Look below for the line containing "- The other"; from there through the line containing "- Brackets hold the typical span", both lines included, please set down each line exactly and nothing else.

▬▬▬▬▬▬

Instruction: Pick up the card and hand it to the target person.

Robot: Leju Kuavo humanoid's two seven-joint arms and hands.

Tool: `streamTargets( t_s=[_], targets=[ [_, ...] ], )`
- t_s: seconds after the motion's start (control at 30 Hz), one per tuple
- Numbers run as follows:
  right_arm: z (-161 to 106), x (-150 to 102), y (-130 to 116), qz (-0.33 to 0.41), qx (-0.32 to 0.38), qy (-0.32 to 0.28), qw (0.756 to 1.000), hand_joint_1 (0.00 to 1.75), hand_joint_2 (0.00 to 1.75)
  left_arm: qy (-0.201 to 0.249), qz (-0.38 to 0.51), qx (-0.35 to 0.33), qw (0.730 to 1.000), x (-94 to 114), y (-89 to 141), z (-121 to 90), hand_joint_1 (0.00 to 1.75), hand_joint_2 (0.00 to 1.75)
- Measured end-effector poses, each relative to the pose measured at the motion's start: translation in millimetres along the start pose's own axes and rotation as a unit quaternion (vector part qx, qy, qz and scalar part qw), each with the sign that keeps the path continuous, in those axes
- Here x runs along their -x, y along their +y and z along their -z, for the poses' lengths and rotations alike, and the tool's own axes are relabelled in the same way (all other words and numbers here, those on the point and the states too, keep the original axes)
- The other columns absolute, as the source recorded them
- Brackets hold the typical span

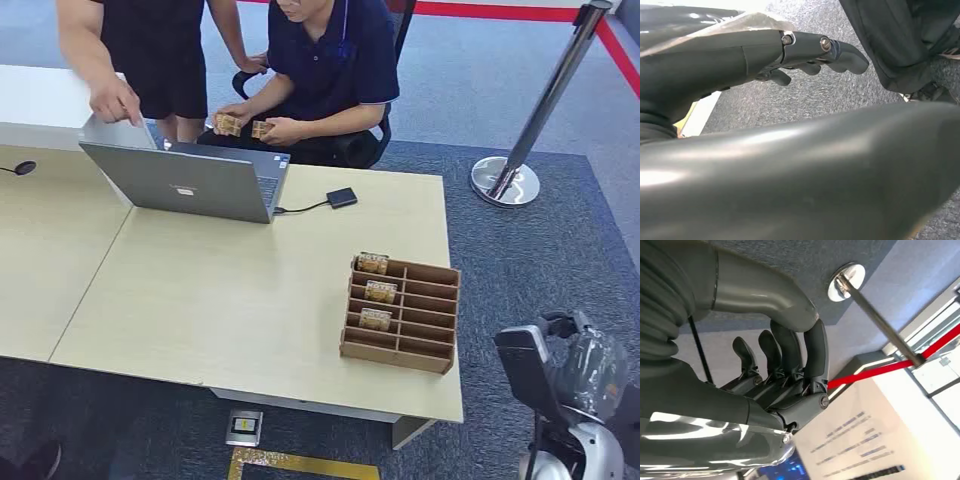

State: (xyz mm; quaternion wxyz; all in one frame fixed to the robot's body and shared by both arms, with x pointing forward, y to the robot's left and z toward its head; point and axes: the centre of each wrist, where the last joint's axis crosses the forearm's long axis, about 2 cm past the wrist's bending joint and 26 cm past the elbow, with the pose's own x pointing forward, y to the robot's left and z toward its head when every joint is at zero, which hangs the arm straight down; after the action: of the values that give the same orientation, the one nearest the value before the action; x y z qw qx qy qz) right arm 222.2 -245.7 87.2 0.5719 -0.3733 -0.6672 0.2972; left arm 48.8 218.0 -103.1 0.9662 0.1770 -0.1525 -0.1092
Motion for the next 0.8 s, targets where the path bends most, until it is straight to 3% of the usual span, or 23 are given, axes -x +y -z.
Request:
streamTargets(
  t_s=[0.07, 0.2, 0.37, 0.5, 0.8],
  targets=[
    [1, -7, 1, -0.007, -0.005, -0.009, 1.0, 1.24, 1.75, -0.001, 0.001, 0.0, 1.0, 0, 0, 0, 0.0, 0.0],
    [2, -31, 5, -0.034, -0.027, -0.042, 0.998, 1.0, 1.75, 0.0, 0.006, 0.001, 1.0, -1, 0, 0, 0.0, 0.0],
    [2, -45, 9, -0.045, -0.044, -0.06, 0.996, 1.03, 1.75, 0.001, 0.009, 0.002, 1.0, -1, -1, -1, 0.0, 0.0],
    [2, -56, 14, -0.053, -0.067, -0.076, 0.993, 0.94, 1.75, -0.001, 0.014, 0.003, 1.0, -2, -1, 0, 0.0, 0.0],
    [3, -66, 31, -0.056, -0.108, -0.106, 0.987, 0.91, 1.75, -0.001, 0.016, 0.003, 1.0, -2, -1, 0, 0.0, 0.0]
  ],
)
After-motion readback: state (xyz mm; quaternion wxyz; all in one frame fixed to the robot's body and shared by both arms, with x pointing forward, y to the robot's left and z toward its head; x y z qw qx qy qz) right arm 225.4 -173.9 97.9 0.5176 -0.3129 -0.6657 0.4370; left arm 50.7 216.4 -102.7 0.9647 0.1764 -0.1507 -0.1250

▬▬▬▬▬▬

ANSWER BOX:
- The other columns absolute, as the source recorded them
- Brackets hold the typical span

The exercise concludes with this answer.